Human Nature

Your Money or Your Wife

Can you get paid for donating an organ?

In practice, you can. All over the world, people are being paid for their kidneys . But what about the United States? Under U.S. law, can you demand compensation for such a gift?

Richard Batista of Long Island, N.Y., thinks he can. He’s suing his ex-wife for $1.5 million , citing, among other things, the kidney he gave her eight years ago. He says she rewarded his life-saving generosity by having an affair, divorcing him, and keeping their children away from him.

Newsday implies the case will go nowhere:

Medical ethicists agreed that the case is a nonstarter. Arthur Caplan of the University of Pennsylvania’s Center for Bioethics said the likelihood of Batista getting either his kidney or cash was “somewhere between impossible and completely impossible.” Robert Veatch, a medical ethicist at Georgetown University’s Kennedy Institute of Ethics, noted that “it’s illegal for an organ to be exchanged for anything of value.”

I’m not so sure. Batista can’t take his kidney back, but that’s not what he’s after. He wants his ex-wife to let him visit their kids, on pain of compensating him for what he gave her. And what he gave her, according to his attorney, wasn’t just an organ but a livelihood. According to Newsday , the attorney says the $1.5 million demand “reflects damages, including how much money she made as a result of being able to continue working and not having to go on dialysis.” So the dollar figure isn’t based on the price of an organ (which would be considerably cheaper, based on the going rate of kidneys abroad); it’s based on the income one spouse accrued thanks to the other’s sacrifice. And sacrifices between spouses are treated differently, under the law, from sacrifices between strangers or friends. There’s a tradition and expectation of common benefit.
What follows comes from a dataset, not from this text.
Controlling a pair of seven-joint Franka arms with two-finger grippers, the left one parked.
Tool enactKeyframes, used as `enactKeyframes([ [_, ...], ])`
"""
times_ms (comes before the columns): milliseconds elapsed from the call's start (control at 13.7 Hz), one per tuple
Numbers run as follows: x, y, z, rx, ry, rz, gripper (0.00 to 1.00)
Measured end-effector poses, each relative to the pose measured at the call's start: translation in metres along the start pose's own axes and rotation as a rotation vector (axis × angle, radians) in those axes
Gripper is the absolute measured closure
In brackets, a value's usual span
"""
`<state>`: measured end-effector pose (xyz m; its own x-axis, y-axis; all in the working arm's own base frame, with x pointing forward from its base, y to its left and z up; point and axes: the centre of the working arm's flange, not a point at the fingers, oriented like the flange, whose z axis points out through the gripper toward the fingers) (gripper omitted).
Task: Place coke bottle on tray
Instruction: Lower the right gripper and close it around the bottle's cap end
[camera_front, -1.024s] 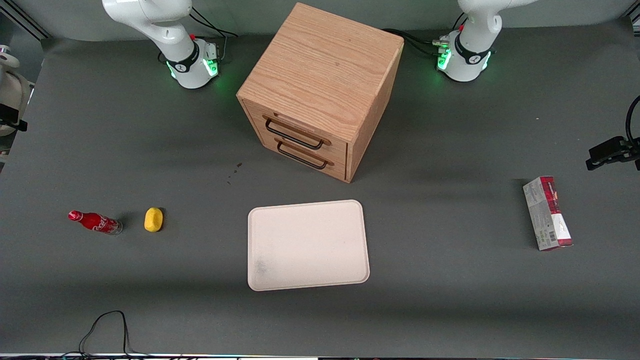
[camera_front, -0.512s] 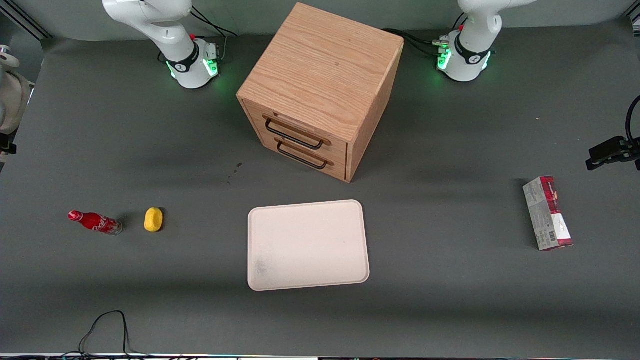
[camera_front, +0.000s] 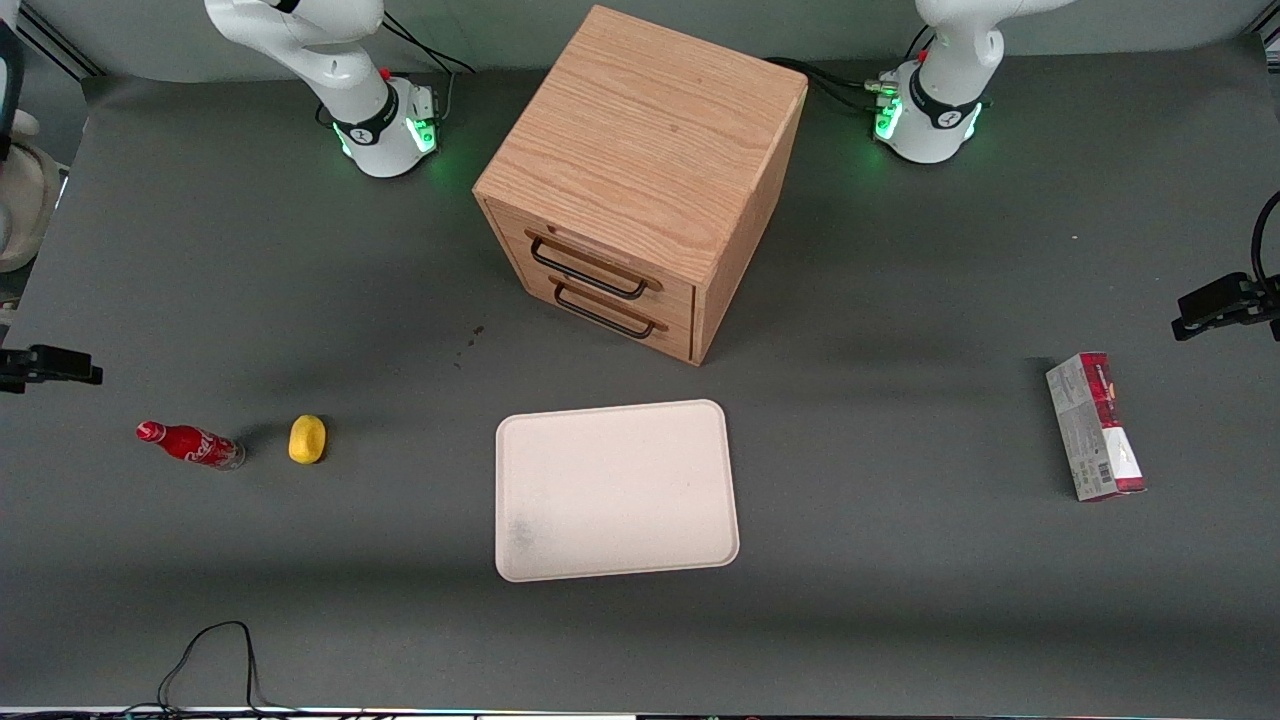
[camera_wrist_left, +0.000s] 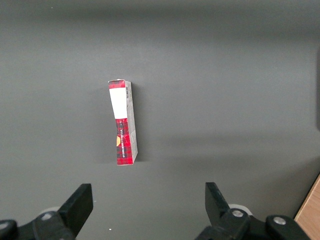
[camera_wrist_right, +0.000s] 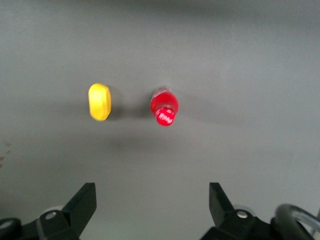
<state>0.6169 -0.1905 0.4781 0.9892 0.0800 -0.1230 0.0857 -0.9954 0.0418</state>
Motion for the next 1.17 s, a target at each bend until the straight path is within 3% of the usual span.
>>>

You and your spouse become one flesh—in this case, literally.

I’m sure some of you clever lawyers can figure out how to position this claim as an extension of those divorce cases where the wife gets compensated for devoting herself to her husband’s executive career. “It’s not the organ itself we’re asking you to value. It’s the financial benefit the defendant gained thanks to the risk, the pain, and the extensive, invasive medical procedures this good man, this loving husband, endured. Yes, it was a gift of love—but no less a gift of love than the other sacrifices so many spouses make for each other’s careers. Let it be acknowledged in the same way.”

I’m tearing up already. Will it work? I wouldn’t bet a kidney on it. But it’s worth a try.